CSE 422S - Operating Systems Organization

CSE 422S: Lab 2

Memory Management and Paging

"Many that live deserve death. And some that die deserve life. Can you give it to them? Then do not be too eager to deal out death in judgement. For even the very wise cannot see all ends."

—Gandalf, The Fellowship of the Ring by J. R. R. Tolkien, Book 1, Chapter 2

Introduction

Memory management is one of the fundamental operations required of any modern operating system kernel. In nearly all real world computer systems today, a layer of abstraction called virtual memory exists above the raw physical memory resources in the machine. Virtual memory provides a convenient abstraction that makes it both easier to develop portable applications, and easier for the kernel to isolate workloads from each other. However, these benefits are counter-balanced by some challenges, and designing a high performance virtual memory management system is a complex task that requires the kernel to make tradeoffs between different objectives.

In this lab, you will investigate two such objectives: (1) making memory allocation fast, and (2) ensuring high performance for workloads that require significant memory resources. You will study the tradeoff between these two objectives by implementing a kernel module that provides two different techniques for virtual memory management: (1) demand paging, and (2) allocation time paging (herein refered to as "pre-paging").

In this lab, you will:

Implement a kernel module that leverages the mmap() system call to perform virtual memory mappings for a process. Processes will interact with your module via a special device file, in this case /dev/paging. When a process issues the mmap() call to this file, your module code will be invoked.
Your module will be required to perform two main tasks when it is invoked in this fashion: (1) allocate physical memory for the process, and (2) map a new virtual address from this process to the new physical memory that you allocated for that task.
Your module will be configured to operate in one of two modes: (1) demand paging, or (2) pre-paging. Details of how these modes should be implemented are discussed in detail in this document.
Once your module is complete, you will study the performance differences between those two different modes, focusing on how they affect the system call execution time for the mmap call, and the runtime of a matrix multiplication application that uses the memory you map for it.

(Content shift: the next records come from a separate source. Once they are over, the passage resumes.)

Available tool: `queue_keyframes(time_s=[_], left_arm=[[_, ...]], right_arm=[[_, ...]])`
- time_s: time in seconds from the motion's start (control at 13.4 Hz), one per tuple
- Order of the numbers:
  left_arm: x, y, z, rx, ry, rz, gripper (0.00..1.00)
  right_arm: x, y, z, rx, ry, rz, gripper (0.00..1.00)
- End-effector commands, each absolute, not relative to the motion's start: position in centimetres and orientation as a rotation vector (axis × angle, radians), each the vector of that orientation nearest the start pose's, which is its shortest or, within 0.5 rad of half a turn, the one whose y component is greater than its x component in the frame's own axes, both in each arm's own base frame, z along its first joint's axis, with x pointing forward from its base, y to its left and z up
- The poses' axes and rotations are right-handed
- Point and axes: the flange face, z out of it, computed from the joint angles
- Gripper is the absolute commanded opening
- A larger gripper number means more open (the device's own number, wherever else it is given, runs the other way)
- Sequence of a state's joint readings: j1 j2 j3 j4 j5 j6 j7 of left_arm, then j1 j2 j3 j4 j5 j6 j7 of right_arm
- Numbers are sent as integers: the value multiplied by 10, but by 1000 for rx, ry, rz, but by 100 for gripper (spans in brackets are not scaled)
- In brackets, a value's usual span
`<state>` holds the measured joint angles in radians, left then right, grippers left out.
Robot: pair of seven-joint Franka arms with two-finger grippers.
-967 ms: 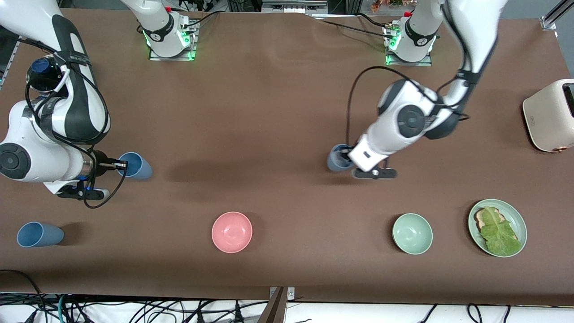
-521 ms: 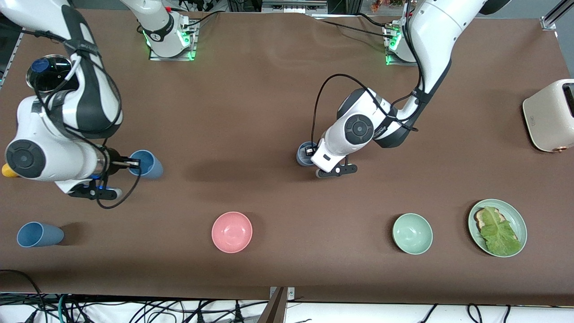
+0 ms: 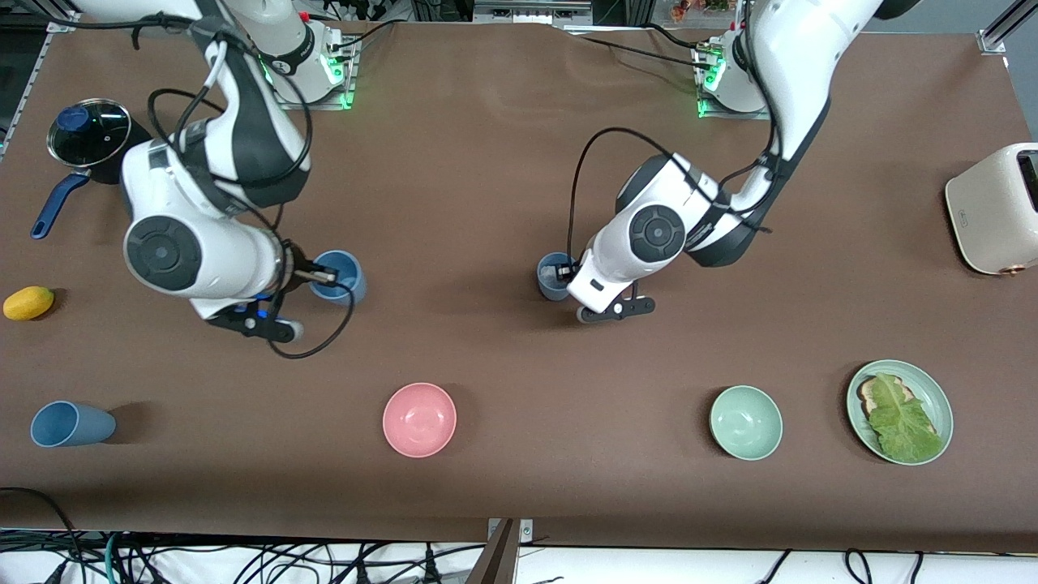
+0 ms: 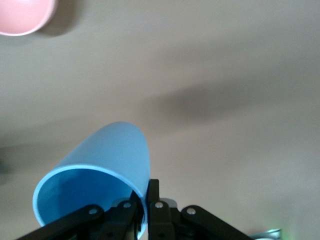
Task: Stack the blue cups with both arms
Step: 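Carry both blue cups toward the table middle, bringing them together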
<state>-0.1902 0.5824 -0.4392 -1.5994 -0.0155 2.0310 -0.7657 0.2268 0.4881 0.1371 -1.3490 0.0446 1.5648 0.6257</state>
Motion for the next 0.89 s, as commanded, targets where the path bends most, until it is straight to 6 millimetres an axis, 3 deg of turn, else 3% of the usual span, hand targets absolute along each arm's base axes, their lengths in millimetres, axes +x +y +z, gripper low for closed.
queue_keyframes(time_s=[0.0, 0.3, 0.52, 0.67, 0.82], left_arm=[[575, -332, 369, -3194, -310, 304, 100], [586, -266, 444, -3131, -39, 150, 100], [592, -193, 505, -3118, 80, 67, 100], [584, -156, 537, -3101, 173, 81, 100], [583, -122, 553, -3112, 151, 151, 100]], right_arm=[[614, 285, 444, -3071, 593, 451, 0], [585, 388, 429, -3018, 774, 339, 0], [574, 450, 413, -2939, 907, 268, 0], [573, 479, 404, -2873, 977, 226, 0], [569, 498, 399, -2824, 1012, 217, 0]])
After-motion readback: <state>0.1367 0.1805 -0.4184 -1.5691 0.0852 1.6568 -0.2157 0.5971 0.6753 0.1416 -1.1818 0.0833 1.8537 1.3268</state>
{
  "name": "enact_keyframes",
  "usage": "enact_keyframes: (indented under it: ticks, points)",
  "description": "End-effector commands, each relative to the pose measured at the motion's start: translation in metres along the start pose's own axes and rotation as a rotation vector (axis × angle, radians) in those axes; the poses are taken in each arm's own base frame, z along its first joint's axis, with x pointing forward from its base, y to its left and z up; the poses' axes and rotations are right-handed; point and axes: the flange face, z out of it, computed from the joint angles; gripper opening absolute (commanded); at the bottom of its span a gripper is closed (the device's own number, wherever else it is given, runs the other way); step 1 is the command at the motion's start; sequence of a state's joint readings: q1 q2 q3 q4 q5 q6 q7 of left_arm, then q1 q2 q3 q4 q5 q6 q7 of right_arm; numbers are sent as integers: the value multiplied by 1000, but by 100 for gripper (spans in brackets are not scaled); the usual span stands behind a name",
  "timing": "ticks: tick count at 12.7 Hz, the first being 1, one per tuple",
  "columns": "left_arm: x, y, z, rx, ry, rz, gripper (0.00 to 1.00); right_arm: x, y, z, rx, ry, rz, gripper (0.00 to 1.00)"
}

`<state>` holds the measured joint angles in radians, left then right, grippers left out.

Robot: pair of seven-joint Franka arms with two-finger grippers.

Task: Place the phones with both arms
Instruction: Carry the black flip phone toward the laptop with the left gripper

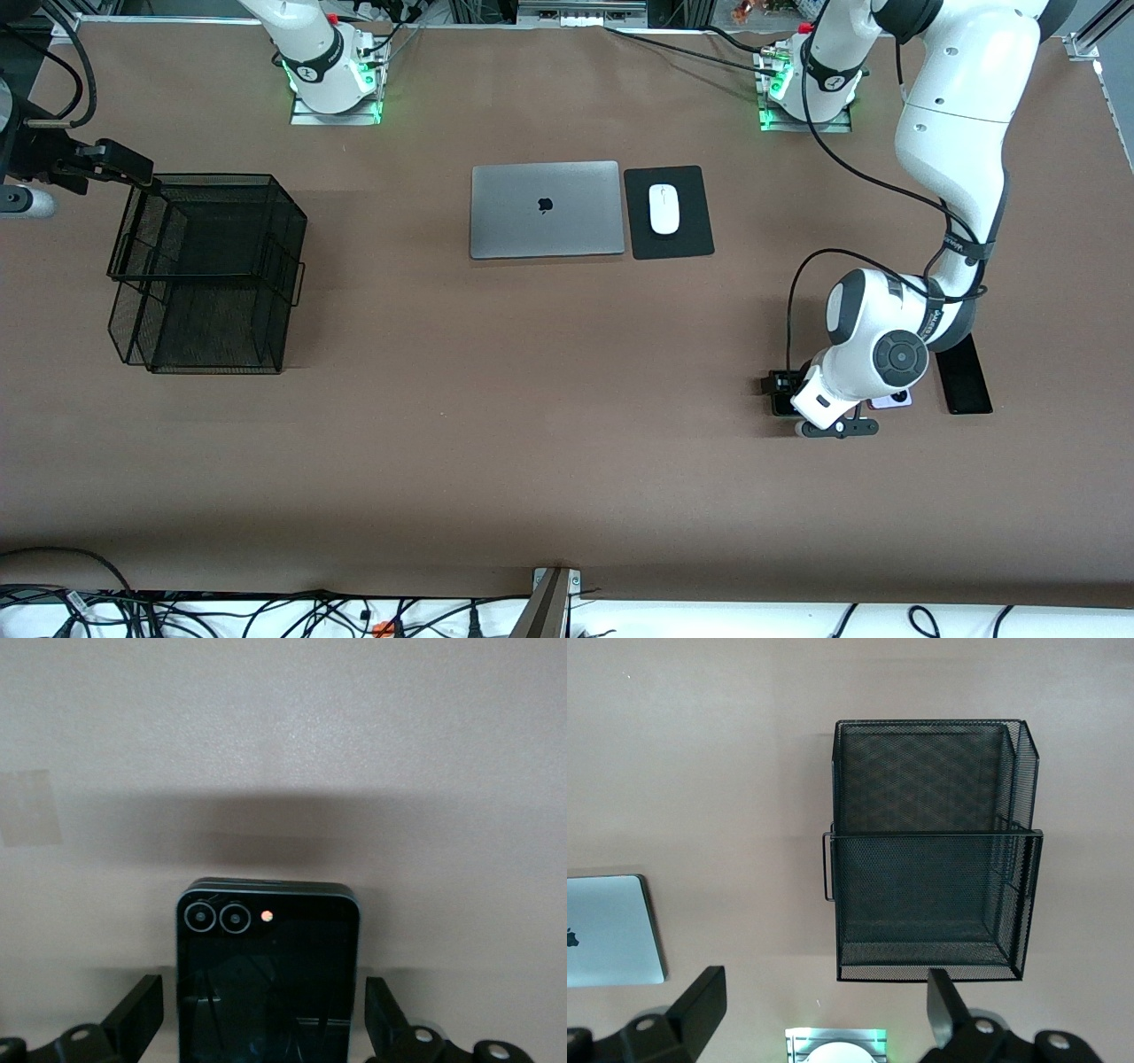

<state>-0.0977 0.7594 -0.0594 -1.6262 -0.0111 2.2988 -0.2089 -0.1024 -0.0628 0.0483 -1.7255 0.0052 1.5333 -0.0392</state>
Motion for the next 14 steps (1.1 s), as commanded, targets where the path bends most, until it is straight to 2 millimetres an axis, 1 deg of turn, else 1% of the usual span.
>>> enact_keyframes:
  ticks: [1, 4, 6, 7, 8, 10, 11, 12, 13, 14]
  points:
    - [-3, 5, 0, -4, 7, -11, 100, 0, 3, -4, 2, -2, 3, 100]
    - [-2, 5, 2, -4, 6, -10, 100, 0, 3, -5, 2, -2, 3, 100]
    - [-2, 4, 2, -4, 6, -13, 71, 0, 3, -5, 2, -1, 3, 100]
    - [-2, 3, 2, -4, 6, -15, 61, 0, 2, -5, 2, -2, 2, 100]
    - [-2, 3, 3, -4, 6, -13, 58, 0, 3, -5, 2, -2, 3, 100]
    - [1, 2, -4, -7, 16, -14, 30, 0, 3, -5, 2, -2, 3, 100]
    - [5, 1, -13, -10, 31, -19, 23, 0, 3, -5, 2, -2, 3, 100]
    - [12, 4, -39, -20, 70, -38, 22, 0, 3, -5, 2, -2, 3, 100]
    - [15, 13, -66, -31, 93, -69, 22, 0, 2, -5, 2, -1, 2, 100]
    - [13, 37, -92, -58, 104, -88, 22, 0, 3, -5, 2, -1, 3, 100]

For this lab you are encouraged to work with one or two other people as a team, though you may complete this assignment individually if you prefer. Teams of more than 3 people are not allowed for this assignment.

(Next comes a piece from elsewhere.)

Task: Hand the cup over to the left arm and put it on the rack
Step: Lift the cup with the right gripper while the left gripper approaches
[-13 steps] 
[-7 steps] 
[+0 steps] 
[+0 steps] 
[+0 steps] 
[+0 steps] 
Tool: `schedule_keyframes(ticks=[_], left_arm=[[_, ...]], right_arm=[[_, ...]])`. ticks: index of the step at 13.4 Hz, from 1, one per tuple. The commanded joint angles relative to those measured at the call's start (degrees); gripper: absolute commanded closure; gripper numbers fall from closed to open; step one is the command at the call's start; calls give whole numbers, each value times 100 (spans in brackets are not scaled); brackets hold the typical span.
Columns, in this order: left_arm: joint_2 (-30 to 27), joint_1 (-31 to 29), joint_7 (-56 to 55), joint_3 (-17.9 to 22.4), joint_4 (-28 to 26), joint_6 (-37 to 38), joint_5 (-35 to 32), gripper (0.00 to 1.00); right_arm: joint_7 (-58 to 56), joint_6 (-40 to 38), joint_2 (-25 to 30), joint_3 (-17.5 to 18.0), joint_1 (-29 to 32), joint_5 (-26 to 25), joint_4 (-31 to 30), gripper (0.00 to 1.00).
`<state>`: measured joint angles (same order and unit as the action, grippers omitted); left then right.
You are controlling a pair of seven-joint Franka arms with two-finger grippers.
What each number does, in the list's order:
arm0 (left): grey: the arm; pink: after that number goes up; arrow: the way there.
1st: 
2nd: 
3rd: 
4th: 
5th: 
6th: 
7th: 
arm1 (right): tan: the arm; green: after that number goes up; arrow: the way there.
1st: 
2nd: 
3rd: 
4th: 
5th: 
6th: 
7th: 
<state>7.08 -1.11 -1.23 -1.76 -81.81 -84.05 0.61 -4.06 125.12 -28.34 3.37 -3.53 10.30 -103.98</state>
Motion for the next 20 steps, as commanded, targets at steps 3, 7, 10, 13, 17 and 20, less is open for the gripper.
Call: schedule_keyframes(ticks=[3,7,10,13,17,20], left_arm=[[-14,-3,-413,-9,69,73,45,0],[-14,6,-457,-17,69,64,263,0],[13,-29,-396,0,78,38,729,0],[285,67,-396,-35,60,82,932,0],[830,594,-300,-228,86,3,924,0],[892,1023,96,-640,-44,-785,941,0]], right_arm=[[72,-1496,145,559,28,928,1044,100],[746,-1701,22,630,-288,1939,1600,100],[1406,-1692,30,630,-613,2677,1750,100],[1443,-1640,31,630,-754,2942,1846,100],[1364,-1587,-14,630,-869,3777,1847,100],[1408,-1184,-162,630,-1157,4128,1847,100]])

In this lab assignment, you will submit a report that unifies your observations and thoughts, and since part of the assignment will be to present graphs of results obtained from trials you will run to assess performance, you may choose to use a non-text file format (e.g., .docx or .pdf) for your report if you'd like. For more information please see "What to turn in" below.

Please complete the exercises described below. As you work through them, please take notes regarding your observations, and when you are finished please write-up a cohesive report and upload it along with your code files, graph files, etc. that are requested in the lab assignment to the appropriate assignment page on Canvas.

Readings and other resources

The following sources of information are likely to be useful as you work on this project.

See the lecture notes for a discussion on paging.
See the man pages for the mmap() system call by executing man 2 mmap on linuxlab.
See LKD Chapter 12 for a discussion of kernel memory management.
See LKD Chapter 15 for a discussion of process address spaces.
See LKD Chapter 17 for a discussion of devices and kernel modules.
Finally, see include/linux/mm.h and include/linux/mm_types.h for relevant kernel data structures related to memory management.

Overview

You will be implementing a kernel module to study kernel behaviors and design tradeoffs at the kernel level. The user level component will interact with your kernel module by issuing system calls to a special device file, /dev/paging.

The ways in which your user user level and kernel level components interact are diagrammed in the image below.

As shown, your module will create the /dev/paging device file, which a user process can access via the open() system call. Once the user has a valid file descriptor with which to access your module, it can then issue the mmap() system call in order to request the allocation of new virtual memory segments. As the image above shows, when a process issues mmap(), the kernel's system call handler first inspects the arguments to the call, and if everything is valid it creates a new virtual memory segment and stores the information in a data structure called struct vm_area_struct (or just "vma" in Linux kernel developer terminology). Because one of the arguments to the system call is a file descriptor referencing the /dev/paging file, the kernel then invokes a special function called a callback that allows your module to perform some custom processing on the new vma before returning the new virtual address to the user process.

In your module's mmap() callback, you will be implementing some logic to map the new virtual address range specified by the vma to actual physical memory. In the default mode, your callback will simply register a custom page fault handler so that when the user process eventually tries to access the new virtual address segment, a page fault will be triggered by the hardware and the kernel will allow your handler to run. At that point, your page fault handler will be responsible for allocating new physical memory, and updating the process' page tables to map the vma to the new physical memory that you allocated. This interaction is illustrated further via the image below.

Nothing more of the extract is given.